Figure 5. In vivo assessment of anti-tumor activity of CAR19-NK-92 cells. (A) Experimental design: Mice were intravenously inoculated with 1×10⁴ Nalm-Luciferase cells on day 0 and treated with NK-92 or CAR19-NK-92 cells (BBζ, 2B4ζ, or 2B4D12). (B) Tumor progression was monitored by bioluminescence, with representative bioluminescence images shown. Mice marked with “X” indicate death during the experiment. (C) Bioluminescence quantification showing tumor burden on days 6, 9, 13, and 16. Results are presented as mean ± SD, with significant differences determined by one-way ANOVA (****p < 0.001, ***p < 0.01, **p < 0.1). (D) Survival analysis of the animals represented by the Kaplan-Meier curve. Statistically significant differences were determined by the Log-rank test (***p < 0.01).

The bioluminescence imaging data (Figure 5B) showed clear difference tumor progression and survival among the groups. Mice treated with non-transduced NK-92 cells exhibited rapid tumor progression, indicating the inability of these cells to effectively control tumor growth in vivo. In contrast, all CAR19-NK-92-treated groups displayed delayed tumor progression compared to the NK-92 control group, highlighting the critical role of CAR constructs in mediating CD19-specific tumor targeting and cytotoxicity (Figure 5B).

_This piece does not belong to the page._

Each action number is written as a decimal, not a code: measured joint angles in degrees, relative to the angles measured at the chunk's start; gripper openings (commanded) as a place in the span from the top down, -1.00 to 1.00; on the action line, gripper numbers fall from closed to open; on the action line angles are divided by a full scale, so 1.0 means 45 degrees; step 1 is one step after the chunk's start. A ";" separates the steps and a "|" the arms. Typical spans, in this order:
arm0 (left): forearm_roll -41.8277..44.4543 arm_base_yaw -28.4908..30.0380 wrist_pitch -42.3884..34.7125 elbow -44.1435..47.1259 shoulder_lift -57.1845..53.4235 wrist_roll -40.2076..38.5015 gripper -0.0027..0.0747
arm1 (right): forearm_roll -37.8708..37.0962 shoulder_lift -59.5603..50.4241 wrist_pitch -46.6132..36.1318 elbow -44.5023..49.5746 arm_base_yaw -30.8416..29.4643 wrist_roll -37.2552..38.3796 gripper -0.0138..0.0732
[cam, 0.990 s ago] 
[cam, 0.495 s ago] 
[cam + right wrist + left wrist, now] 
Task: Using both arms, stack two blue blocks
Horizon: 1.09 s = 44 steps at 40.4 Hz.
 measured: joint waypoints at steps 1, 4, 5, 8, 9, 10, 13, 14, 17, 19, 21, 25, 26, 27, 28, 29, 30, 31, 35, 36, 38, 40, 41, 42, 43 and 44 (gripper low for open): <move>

In the groups treated with CAR19, tumor progression was similar across the three constructs BBζ, 2B4ζ, and 2B4D12, suggesting that CARs incorporating 2B4 as a co-stimulatory domain function are comparable to those containing 4-1BB (Figure 5C). Additionally, these constructs were associated with prolonged survival compared with mice treated with non-transduced NK-92 cells (Figure 5D).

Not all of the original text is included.